Nathan: With the technology for doing that and implementing that computer, is there a scale element? You’ve been doing a lot of work in the realm of, how do you make it? How do you miniaturize it? And then, ultimately, do we know enough about nanoscience and can we build enough nanoscale materials to enable you to do it? Is that where you see a role for nanotechnology?

Chris: Yeah. You can implement the chemical computer at the macro scale with large bulk stuff but you don’t get a computing advantage from that. You get the computing advantage when you shrink it down to the size of cells.

Nathan: Why do you get an advantage at the nanoscale?

Chris: For a start, you can just fit in more computing elements into a volume.

Nathan: You don’t have to fill a warehouse with chemicals.

Chris: They’re essentially bulk systems. They’re not two dimensional systems, like chips are essentially two dimensional with many layers, but they’re still two dimensional.

Nathan: There’s also the chemical engineering part of it. There’s practical things about the diffusion rates for example. If you make it very small, you can overcome some of those barriers.

Chris: Yes. The amount of heat it generates for example.

Nathan: Because otherwise you have the classical cooling system issues and beyond.

Chris: Like our bodies work. Trillions of cells operating in parallel and maintaining a steady heat output. Parallel computing is the way forward, in terms of power of computing.

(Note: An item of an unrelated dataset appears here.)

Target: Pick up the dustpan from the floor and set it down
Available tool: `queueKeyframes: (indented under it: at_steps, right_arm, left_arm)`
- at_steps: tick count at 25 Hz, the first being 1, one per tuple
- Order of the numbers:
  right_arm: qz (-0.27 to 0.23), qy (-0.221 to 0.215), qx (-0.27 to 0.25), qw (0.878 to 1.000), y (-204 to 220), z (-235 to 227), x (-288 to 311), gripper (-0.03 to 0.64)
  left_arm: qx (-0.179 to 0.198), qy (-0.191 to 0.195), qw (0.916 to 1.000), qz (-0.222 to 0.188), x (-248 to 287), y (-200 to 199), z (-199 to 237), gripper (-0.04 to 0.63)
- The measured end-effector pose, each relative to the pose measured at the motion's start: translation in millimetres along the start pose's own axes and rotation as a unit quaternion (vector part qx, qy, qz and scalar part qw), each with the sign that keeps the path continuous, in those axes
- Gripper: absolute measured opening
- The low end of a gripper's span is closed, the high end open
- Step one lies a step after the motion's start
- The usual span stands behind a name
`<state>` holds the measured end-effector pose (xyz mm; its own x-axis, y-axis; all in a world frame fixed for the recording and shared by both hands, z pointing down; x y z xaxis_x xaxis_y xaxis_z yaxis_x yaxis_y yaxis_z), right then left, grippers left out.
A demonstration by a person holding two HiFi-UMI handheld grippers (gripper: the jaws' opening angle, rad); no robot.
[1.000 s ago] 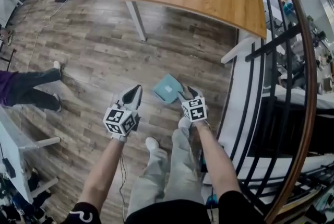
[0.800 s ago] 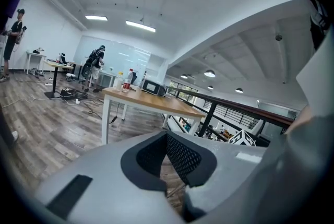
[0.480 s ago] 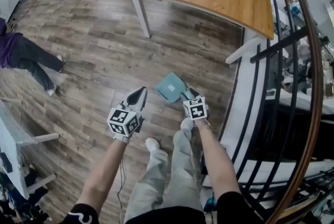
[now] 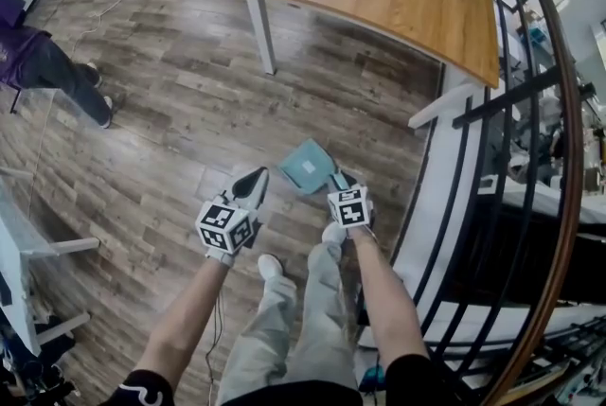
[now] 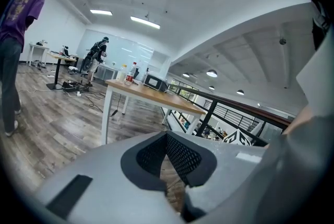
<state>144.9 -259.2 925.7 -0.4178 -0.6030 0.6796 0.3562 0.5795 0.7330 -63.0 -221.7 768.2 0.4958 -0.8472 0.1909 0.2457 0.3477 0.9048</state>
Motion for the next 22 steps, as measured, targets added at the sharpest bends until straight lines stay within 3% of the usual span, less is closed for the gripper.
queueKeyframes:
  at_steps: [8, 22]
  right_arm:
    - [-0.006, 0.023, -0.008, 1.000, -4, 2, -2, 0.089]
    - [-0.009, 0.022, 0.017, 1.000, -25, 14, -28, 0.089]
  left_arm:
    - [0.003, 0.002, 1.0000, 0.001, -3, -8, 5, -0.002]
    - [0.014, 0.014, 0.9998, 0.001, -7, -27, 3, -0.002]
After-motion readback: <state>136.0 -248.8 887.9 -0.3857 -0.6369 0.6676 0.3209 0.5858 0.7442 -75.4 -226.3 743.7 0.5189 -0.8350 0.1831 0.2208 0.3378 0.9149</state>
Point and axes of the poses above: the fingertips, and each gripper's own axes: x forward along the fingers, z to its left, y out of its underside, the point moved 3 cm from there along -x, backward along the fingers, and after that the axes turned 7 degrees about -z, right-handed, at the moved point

Nathan: So, the miniaturization. We’ve looked at droplet arrays around this idea of different types of effects that can be observed within confined environments and droplets. There’s a lot of questions around reaction confinement, around reactivity and interfaces. And this is all kind of built into these systems?

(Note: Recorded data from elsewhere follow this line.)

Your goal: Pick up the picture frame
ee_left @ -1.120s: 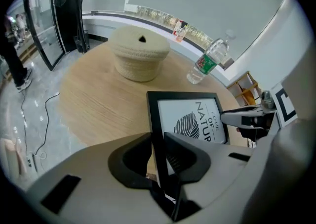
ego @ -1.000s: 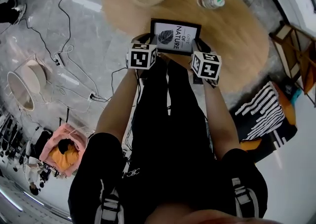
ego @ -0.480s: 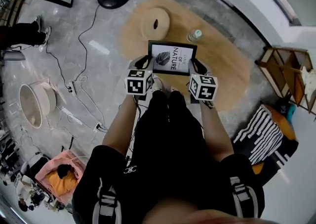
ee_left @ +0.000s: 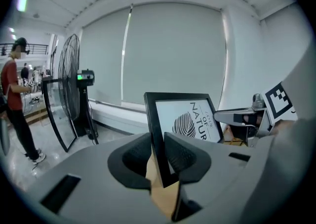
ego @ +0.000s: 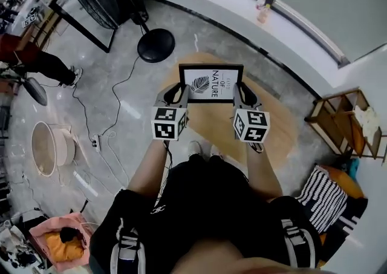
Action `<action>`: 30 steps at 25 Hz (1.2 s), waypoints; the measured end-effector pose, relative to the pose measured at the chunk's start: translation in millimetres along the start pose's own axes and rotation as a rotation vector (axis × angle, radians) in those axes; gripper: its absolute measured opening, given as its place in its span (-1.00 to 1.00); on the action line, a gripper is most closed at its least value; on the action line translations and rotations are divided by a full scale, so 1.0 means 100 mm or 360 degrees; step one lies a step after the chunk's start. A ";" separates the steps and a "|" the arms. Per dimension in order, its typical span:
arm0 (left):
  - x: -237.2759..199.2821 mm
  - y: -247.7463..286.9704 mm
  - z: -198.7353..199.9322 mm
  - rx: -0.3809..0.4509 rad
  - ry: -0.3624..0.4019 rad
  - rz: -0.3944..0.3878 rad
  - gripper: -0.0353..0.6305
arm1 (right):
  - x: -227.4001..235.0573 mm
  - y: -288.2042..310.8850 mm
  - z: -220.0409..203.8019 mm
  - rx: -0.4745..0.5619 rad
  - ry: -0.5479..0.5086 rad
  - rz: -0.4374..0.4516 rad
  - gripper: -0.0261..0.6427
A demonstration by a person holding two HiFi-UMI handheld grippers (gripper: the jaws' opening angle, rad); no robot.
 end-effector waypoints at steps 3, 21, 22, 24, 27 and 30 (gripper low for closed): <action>-0.03 -0.27 0.37 0.0134 0.0004 0.0042 -0.60 | -0.15 -0.16 0.40 0.0132 -0.0093 0.0021 -0.66; 0.19 -1.40 1.27 0.0724 0.0007 0.0153 -0.61 | -0.57 -1.07 1.44 0.0637 -0.0412 0.0086 -0.67; 0.18 -1.41 1.26 0.0715 -0.0004 0.0148 -0.61 | -0.58 -1.09 1.44 0.0635 -0.0415 0.0090 -0.67; 0.19 -1.42 1.26 0.0708 -0.0018 0.0143 -0.61 | -0.58 -1.10 1.44 0.0632 -0.0410 0.0097 -0.67; 0.19 -1.46 1.28 0.0731 -0.0021 0.0150 -0.62 | -0.59 -1.12 1.43 0.0627 -0.0376 0.0114 -0.67; 0.18 -1.48 1.29 0.0732 -0.0025 0.0142 -0.62 | -0.60 -1.12 1.44 0.0624 -0.0357 0.0117 -0.67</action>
Point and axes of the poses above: the fingertips, and each gripper's own axes: y forward along the fingers, x to its right, z out of its top, the point moved 7 cm from there along -y, backward along the fingers, and after that the axes turned 14 degrees about z, right-handed, at the moved point
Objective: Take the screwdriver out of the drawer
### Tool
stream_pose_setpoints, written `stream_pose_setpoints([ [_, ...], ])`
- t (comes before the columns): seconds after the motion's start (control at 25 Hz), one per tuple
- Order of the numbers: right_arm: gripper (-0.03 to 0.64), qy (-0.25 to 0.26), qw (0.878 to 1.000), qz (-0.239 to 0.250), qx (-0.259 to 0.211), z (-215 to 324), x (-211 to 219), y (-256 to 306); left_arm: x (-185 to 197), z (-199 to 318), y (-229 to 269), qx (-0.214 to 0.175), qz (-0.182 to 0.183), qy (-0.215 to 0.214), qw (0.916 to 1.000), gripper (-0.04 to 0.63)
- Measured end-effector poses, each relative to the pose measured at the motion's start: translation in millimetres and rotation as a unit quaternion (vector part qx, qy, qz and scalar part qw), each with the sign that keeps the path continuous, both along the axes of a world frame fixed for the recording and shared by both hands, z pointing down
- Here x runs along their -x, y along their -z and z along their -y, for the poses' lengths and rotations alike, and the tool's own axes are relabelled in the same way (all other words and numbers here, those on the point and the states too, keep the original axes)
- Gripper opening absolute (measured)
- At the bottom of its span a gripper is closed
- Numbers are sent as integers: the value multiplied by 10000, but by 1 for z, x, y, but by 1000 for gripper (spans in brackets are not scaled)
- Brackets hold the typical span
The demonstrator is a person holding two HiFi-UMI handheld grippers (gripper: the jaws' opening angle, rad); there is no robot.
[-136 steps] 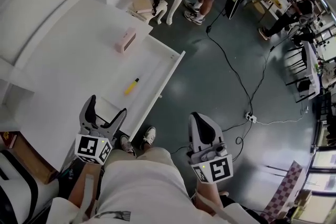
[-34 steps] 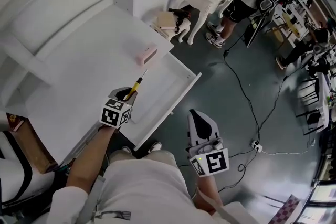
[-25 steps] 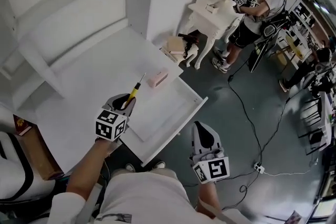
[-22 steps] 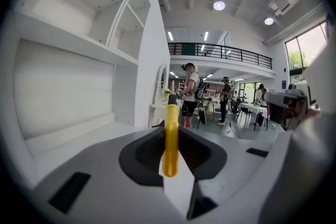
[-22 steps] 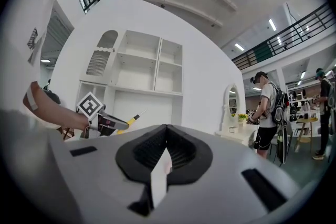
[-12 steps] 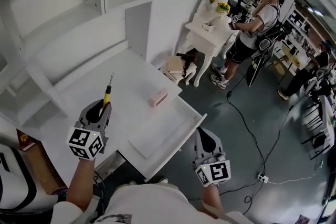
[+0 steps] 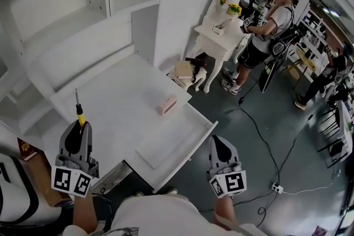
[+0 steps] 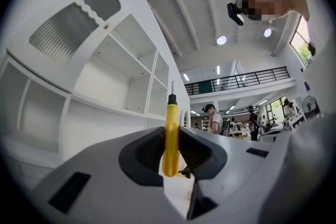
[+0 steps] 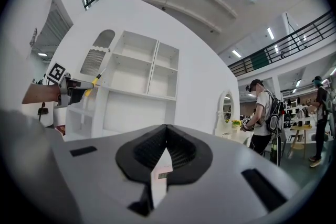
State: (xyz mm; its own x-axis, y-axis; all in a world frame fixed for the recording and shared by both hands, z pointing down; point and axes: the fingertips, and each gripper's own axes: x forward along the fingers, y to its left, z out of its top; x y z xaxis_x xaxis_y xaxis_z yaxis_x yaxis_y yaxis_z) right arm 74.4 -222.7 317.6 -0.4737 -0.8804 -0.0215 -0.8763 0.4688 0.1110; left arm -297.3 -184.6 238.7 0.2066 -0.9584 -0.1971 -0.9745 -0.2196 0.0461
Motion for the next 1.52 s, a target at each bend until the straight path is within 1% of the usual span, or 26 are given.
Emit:
stream_pose_setpoints([
  [0.16,9,23,10000,-1,-35,-7,1,9,17,-34,1,-41,-148,351,9993,89],
  [0.28,9,35,10000,-2,-19,-10,3,9,23,-43,-5,-34,-198,459,9987,89],
  [0.64,9,124,9999,66,15,-27,10,7,21,-56,-11,-38,-295,421,9987,89],
  [0.88,9,193,9996,206,-28,-31,13,16,21,-57,-12,-91,-343,431,9984,89],
  [1.08,9,213,9995,224,-57,-37,12,22,19,-60,-10,-131,-369,408,9984,89],
  [1.52,9,250,9993,277,1,-43,23,16,24,-63,-16,-76,-375,371,9986,89],
])
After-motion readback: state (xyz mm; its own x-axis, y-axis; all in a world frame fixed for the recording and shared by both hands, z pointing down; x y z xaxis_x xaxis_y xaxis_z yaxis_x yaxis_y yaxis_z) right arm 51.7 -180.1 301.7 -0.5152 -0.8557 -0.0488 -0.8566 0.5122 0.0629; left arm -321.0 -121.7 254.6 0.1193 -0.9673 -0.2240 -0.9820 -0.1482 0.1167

Chris: Yes. The surface area is much higher, so the interfacing complexity is much higher. Think about the brain with the staggering number of connections that you have there.

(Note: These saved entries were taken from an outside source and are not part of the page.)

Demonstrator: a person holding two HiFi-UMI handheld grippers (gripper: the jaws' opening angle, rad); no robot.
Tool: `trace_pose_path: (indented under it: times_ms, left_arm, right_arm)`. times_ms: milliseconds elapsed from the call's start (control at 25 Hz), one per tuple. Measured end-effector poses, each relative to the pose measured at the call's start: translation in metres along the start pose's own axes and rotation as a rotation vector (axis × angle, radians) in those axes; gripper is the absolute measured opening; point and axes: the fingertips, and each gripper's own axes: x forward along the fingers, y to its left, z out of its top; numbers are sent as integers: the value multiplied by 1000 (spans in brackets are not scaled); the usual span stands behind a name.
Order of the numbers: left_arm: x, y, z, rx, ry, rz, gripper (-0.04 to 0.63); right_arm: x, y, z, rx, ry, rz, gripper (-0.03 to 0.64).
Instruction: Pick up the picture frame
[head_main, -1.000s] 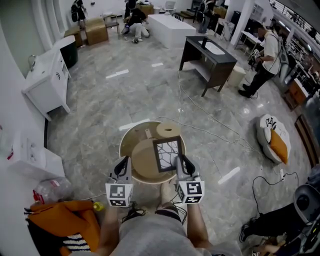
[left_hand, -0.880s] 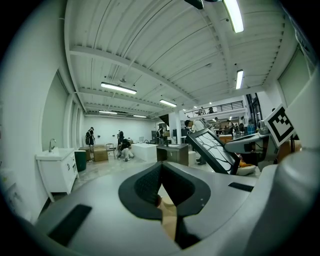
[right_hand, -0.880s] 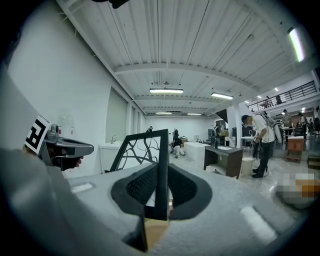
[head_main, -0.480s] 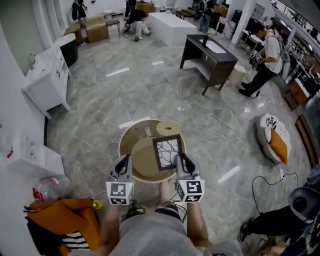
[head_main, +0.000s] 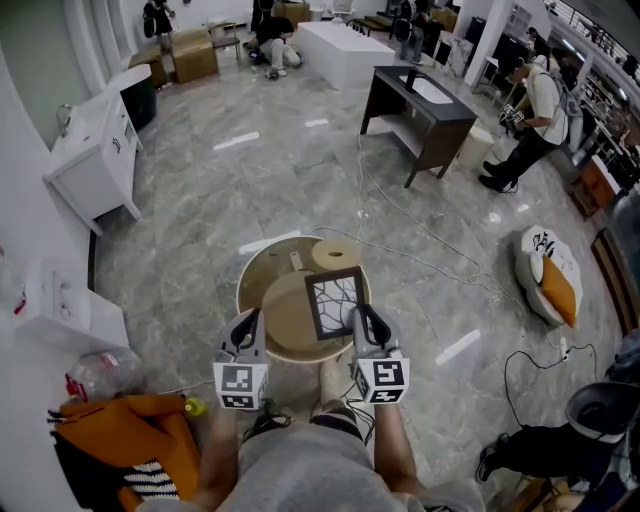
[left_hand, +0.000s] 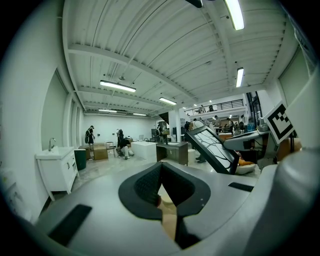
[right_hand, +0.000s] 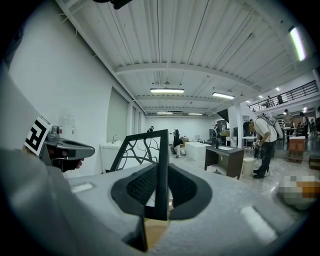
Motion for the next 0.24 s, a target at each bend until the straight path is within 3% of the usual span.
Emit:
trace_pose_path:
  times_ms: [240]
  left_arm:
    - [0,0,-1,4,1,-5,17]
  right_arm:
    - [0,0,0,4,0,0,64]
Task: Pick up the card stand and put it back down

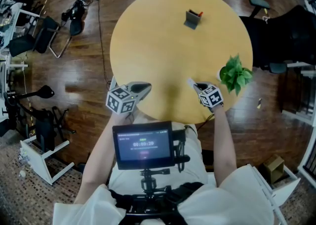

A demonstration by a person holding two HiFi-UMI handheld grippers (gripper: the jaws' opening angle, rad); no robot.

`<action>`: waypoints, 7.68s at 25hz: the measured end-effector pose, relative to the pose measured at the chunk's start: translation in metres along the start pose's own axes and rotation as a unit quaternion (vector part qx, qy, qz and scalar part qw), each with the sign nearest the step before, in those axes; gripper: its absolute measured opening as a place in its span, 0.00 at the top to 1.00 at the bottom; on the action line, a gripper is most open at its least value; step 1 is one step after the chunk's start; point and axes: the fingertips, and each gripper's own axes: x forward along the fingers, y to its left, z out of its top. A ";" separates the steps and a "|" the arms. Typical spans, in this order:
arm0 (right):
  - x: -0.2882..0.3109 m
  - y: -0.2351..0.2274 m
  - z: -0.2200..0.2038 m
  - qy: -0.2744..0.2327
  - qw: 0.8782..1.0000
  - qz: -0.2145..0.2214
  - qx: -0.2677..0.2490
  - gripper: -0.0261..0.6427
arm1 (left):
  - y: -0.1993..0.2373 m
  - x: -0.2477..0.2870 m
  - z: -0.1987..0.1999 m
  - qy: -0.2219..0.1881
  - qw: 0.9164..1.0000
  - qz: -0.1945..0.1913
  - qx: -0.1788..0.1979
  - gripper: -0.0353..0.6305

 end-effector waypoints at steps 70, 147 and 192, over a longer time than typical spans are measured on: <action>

But where I’m really excited with chemical computing – that’s brand new and completely different from regular computing – at the end of your chemical computation, you’ve configured a bunch of molecules into a particular state. So not only have you done a computation, but you’ve also made something.

I’m really excited by that prospect. That’s something that microchips just cannot do. So it’s worth taking a hit in the computational performance if you’re going to make something that’s useful. Because Turing machines can run any algorithm and do any computation, can we get all of the cool computational science into our manufacturing?

Nathan: And that is a concept you outlined in the book.

Chris: Yes. We were inspired by the Internet. At the end of the book we bring all these ideas back together and ask what networks of chemical computers look like. We call it “The Synthernet” and it could link all this wonderful technology like 3D printing and synthetic biology into a platform technology that forms the basis for a circular economy. We spend some time having fun imagineering about what the future might look like with this kind of technology. That’s the prize for struggling through the whole book!

Brave Green World: How Science Can Save Our Planet is published by The MIT Press.